- Task statement: List every line in this data where the string "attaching" occurs.
◆ ◆ ◆ ◆ ◆
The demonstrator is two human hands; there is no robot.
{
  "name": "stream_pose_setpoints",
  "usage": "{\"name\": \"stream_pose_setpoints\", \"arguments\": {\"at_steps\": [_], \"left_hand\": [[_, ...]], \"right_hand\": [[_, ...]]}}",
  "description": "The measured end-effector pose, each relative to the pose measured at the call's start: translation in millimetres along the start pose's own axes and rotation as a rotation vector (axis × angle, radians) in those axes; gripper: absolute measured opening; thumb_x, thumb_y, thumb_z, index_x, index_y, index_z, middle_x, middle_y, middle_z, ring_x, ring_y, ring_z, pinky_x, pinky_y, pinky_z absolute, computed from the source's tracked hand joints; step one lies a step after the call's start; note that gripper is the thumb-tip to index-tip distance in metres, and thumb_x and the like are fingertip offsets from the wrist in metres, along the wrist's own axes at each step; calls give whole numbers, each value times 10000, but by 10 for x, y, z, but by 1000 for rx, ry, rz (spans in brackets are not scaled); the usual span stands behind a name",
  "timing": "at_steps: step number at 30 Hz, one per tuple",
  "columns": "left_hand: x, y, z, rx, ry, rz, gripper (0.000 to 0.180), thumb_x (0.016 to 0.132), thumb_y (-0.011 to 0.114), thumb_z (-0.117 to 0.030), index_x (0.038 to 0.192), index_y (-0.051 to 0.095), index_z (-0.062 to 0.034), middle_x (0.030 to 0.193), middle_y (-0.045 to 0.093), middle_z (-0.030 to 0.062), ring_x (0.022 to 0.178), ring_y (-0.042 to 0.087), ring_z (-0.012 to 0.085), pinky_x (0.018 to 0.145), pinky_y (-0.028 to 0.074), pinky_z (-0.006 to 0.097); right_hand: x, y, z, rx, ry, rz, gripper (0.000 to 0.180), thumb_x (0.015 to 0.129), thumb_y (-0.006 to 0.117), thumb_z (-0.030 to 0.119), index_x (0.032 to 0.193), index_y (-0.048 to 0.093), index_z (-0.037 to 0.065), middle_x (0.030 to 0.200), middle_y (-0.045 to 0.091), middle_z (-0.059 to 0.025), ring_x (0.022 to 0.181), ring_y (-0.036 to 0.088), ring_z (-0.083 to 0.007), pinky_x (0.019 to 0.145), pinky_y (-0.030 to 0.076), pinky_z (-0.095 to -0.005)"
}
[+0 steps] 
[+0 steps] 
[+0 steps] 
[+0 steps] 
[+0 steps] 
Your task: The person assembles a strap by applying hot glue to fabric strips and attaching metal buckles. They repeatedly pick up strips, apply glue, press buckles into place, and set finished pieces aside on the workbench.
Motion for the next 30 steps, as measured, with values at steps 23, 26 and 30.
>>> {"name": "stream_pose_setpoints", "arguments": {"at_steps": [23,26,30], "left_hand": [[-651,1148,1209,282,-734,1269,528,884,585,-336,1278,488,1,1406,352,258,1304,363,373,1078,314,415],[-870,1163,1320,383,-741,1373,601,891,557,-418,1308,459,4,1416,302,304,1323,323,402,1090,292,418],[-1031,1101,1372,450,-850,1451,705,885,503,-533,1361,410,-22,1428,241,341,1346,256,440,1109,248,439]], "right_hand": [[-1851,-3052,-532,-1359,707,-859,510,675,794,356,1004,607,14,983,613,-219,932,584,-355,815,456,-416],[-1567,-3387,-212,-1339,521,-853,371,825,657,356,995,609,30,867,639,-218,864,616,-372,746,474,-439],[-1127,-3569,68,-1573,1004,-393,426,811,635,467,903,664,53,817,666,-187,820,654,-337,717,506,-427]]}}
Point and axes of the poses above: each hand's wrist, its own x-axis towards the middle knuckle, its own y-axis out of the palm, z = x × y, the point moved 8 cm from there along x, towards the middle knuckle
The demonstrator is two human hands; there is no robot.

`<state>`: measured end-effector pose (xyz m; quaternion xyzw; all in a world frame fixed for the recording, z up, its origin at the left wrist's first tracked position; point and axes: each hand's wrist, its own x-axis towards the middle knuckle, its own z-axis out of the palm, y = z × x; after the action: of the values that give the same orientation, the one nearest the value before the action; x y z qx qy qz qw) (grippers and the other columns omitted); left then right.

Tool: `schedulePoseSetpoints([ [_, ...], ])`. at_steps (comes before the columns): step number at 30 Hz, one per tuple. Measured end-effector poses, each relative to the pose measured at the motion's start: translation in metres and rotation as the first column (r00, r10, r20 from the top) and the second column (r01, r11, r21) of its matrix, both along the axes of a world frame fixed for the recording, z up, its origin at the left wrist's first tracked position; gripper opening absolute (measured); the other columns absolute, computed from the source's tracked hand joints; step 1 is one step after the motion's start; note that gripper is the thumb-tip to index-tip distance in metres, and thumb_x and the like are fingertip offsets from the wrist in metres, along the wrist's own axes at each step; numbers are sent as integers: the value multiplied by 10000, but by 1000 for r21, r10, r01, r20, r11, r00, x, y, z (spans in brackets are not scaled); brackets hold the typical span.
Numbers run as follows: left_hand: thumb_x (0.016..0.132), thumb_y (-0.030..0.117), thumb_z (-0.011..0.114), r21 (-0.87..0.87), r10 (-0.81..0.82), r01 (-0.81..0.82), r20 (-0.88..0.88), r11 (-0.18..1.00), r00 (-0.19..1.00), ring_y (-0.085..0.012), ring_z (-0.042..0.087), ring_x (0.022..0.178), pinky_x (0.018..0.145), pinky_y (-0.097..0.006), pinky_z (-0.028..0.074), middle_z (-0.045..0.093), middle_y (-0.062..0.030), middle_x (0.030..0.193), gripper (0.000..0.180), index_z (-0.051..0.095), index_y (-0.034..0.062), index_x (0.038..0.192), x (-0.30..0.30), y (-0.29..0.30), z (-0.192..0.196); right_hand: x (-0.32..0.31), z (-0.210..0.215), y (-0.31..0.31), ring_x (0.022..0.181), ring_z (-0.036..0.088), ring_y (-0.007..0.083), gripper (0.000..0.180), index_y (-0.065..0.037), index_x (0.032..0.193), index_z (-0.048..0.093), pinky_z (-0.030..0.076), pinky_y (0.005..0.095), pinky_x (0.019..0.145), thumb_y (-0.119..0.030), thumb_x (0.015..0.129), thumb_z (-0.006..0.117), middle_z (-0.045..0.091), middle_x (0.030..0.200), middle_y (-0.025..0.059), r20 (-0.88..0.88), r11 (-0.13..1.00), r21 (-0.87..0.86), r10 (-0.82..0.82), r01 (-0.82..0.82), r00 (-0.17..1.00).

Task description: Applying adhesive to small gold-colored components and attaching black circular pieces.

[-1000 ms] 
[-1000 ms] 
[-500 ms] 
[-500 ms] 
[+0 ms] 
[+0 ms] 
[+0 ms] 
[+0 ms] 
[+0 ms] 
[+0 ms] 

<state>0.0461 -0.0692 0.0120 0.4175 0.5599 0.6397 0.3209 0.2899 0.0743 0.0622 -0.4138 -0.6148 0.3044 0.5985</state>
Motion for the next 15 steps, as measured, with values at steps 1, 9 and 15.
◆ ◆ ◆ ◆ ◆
- Exercise output:
Your task: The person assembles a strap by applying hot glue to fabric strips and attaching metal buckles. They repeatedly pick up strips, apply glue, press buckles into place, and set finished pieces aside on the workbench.
Task description: Applying adhesive to small gold-colored components and attaching black circular pieces.

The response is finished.